そう思いながら、私は自分のお弁当を口にしながらニヤリと笑う。
ーーーーーーーーーーーーー
それから少しののち。
恐らくはサッカーで疲れたのだろう、少し汗ばんだ様子でテレーズは帰ってきた。
その表情は、いつもとは違う明るいものだったのだが。
私はそれを見て、尋ねてみる。
「楽しそうだね、テレーズ?」
「うん! ……あんな風に体を動かすのは久しぶりだったから!}
ああ、いい表情だ。
まるで昔のテレーズに戻ったみたいに。
(よしよし……。流石ですね、アンドラス王子は……)
私は彼女のスカートの裾を見て尋ねる。
「けど、ちょっと服が汚れちゃってるよね」
「うん……スカートでやるのはちょっと無理みたいね、このスポーツ?」
「だよね……。ならさ。良かったら今度、動きやすいズボンとか買いに行かない?」
「え? ……うーん……」
そういって、少し躊躇する表情を見せたが、すぐに笑顔で頷いた。
「そうだね、久しぶりに遊ぼっか!」
「うん!」
今の学校に通ってから、私はテレーズとはどこか疎遠になってしまった。
……まあ、サロメが色々と学内をかき乱したことも原因ではあるのだが。
私はまたテレーズと友達として、前のように一緒に遊ぶ関係になりたかった。
そのために王子を操り人形にして『利用』してやったのだ。
そう思いながら、私は少し涙ぐんだ。
「どうしたの、ミーナ?」
「……ううん……ちょっと嬉しくって……なんか久しぶりだね、テレーズと何かするの?」
「そ、そうだね……。
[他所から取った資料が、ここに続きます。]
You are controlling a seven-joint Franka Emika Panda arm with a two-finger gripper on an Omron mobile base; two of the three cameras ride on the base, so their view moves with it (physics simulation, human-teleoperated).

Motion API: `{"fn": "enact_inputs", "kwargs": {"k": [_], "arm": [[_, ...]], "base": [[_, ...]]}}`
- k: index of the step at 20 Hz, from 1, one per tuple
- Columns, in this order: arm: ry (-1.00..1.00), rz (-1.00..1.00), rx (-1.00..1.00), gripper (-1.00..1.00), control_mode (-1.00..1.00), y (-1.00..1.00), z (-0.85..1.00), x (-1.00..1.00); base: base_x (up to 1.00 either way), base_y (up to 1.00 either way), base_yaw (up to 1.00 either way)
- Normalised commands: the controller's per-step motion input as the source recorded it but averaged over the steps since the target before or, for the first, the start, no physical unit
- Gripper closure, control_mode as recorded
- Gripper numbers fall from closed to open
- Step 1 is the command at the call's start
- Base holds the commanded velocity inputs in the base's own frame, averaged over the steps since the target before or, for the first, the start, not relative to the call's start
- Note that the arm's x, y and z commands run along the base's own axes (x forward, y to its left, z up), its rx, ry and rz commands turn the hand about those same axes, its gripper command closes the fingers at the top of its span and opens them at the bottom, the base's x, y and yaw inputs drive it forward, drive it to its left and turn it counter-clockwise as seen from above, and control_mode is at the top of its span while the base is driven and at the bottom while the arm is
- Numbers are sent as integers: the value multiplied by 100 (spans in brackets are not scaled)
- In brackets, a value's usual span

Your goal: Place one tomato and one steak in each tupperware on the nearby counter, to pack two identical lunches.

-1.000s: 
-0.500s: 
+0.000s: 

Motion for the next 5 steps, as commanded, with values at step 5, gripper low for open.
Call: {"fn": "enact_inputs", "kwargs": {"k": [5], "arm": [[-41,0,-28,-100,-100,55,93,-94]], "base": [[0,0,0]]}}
けどさ。これからはまた、前みたいに遊ばない?」
「勿論! ……一緒に行きたいとこ、いっぱいあるからさ。そうしようっか?」
私はアンドラス王子のほうをチラリと見た。
彼はにっこりと笑う姿をみて、私は少し胸がチクリと痛んだ。
(あの笑顔も……催眠アプリで操っているから、向けてくれるものなんだよね……)
だが私は、あの哀れな操り人形として利用されるアンドラス王子に対する良心の呵責などはない。
私は殺し屋の母を持つ、性悪女なのだから。